- What you have to do -
Go to the line in the entries below that holds "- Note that" and repeat exactly from there through the line that holds "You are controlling", inclusive.

- Excerpted records -
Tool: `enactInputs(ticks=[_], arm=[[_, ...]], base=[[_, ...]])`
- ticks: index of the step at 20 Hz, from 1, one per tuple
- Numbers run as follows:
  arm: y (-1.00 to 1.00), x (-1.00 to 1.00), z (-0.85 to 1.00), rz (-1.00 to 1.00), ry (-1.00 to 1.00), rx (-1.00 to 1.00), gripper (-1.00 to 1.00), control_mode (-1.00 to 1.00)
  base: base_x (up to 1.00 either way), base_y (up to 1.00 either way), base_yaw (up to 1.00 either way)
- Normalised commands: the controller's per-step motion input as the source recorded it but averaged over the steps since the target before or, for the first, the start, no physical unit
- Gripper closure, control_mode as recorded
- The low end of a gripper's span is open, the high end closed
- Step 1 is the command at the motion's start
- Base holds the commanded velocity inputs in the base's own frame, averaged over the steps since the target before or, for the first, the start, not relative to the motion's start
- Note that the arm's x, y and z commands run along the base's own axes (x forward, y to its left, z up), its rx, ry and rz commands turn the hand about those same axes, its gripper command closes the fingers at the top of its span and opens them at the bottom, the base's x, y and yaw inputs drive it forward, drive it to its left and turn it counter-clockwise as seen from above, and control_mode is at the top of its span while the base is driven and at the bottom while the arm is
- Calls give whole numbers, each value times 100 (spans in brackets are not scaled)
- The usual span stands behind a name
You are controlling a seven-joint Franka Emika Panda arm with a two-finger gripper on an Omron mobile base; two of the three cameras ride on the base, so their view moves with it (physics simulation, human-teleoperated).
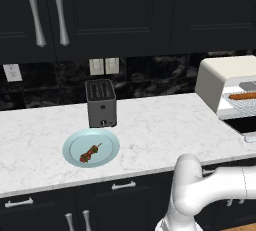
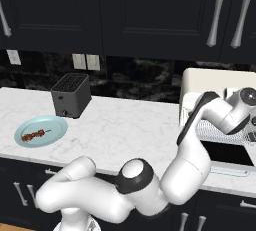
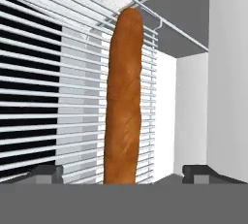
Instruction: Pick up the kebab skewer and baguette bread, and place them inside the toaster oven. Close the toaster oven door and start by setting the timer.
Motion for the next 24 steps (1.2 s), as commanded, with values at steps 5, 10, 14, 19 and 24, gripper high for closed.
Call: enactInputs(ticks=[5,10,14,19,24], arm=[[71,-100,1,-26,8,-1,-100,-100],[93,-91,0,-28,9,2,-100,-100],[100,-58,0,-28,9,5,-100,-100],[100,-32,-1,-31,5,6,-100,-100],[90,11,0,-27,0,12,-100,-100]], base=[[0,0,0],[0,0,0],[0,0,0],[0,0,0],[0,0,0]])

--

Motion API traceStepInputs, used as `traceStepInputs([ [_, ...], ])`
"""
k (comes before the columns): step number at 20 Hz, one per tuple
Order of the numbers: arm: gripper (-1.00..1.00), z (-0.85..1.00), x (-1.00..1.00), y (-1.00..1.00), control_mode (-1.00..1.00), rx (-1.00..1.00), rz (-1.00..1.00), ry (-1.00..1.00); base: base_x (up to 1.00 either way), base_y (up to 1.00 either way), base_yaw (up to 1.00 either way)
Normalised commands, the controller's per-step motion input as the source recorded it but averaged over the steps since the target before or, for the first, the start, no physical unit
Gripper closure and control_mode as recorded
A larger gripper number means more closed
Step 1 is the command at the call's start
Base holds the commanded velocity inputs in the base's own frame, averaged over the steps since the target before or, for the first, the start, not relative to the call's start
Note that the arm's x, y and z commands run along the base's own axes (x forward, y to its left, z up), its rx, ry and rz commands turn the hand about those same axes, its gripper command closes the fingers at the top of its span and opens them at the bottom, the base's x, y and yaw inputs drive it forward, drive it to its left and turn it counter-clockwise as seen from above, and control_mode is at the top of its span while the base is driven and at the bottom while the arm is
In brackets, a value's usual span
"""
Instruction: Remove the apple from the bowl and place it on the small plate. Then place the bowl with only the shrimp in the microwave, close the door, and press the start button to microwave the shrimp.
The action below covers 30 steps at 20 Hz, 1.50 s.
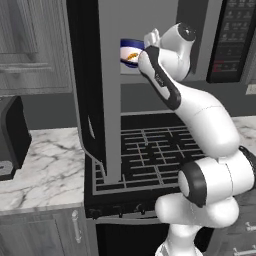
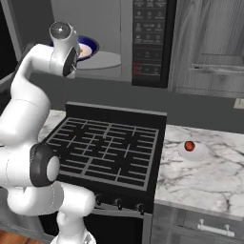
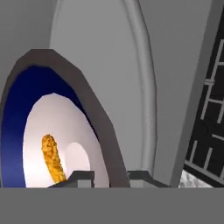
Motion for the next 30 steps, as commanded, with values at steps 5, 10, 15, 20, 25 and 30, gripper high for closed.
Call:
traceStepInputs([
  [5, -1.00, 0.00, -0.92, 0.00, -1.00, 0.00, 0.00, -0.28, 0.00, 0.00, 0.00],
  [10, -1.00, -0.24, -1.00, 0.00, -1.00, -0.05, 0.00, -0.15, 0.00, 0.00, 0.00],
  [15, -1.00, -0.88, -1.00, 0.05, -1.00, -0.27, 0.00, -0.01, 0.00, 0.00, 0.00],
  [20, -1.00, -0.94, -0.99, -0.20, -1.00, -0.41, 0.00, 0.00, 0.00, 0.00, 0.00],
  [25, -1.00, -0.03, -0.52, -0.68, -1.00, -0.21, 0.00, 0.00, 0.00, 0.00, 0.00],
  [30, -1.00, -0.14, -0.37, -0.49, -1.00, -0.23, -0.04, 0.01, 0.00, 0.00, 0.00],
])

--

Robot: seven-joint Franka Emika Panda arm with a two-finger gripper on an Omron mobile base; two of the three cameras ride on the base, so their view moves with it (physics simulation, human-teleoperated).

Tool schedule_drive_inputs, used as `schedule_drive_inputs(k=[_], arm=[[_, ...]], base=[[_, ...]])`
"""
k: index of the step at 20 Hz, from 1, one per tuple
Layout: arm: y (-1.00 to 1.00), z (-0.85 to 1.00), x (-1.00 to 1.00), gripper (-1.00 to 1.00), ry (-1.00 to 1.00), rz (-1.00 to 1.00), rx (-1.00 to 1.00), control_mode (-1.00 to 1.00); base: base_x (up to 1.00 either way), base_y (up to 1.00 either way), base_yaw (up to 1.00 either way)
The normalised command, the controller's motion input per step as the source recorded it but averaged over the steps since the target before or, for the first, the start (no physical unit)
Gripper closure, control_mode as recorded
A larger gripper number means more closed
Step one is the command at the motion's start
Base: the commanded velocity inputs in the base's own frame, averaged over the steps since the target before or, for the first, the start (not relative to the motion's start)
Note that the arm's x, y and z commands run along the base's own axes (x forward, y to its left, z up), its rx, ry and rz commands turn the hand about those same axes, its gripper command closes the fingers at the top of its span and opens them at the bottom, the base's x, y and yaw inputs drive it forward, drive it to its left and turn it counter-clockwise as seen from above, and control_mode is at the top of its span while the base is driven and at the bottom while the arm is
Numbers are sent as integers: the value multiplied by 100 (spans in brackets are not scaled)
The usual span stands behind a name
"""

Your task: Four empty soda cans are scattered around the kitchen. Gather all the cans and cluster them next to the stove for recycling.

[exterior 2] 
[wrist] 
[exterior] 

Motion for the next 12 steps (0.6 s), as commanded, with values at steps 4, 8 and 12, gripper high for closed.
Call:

- Answer space -
- Note that the arm's x, y and z commands run along the base's own axes (x forward, y to its left, z up), its rx, ry and rz commands turn the hand about those same axes, its gripper command closes the fingers at the top of its span and opens them at the bottom, the base's x, y and yaw inputs drive it forward, drive it to its left and turn it counter-clockwise as seen from above, and control_mode is at the top of its span while the base is driven and at the bottom while the arm is
- Calls give whole numbers, each value times 100 (spans in brackets are not scaled)
- The usual span stands behind a name
You are controlling a seven-joint Franka Emika Panda arm with a two-finger gripper on an Omron mobile base; two of the three cameras ride on the base, so their view moves with it (physics simulation, human-teleoperated).

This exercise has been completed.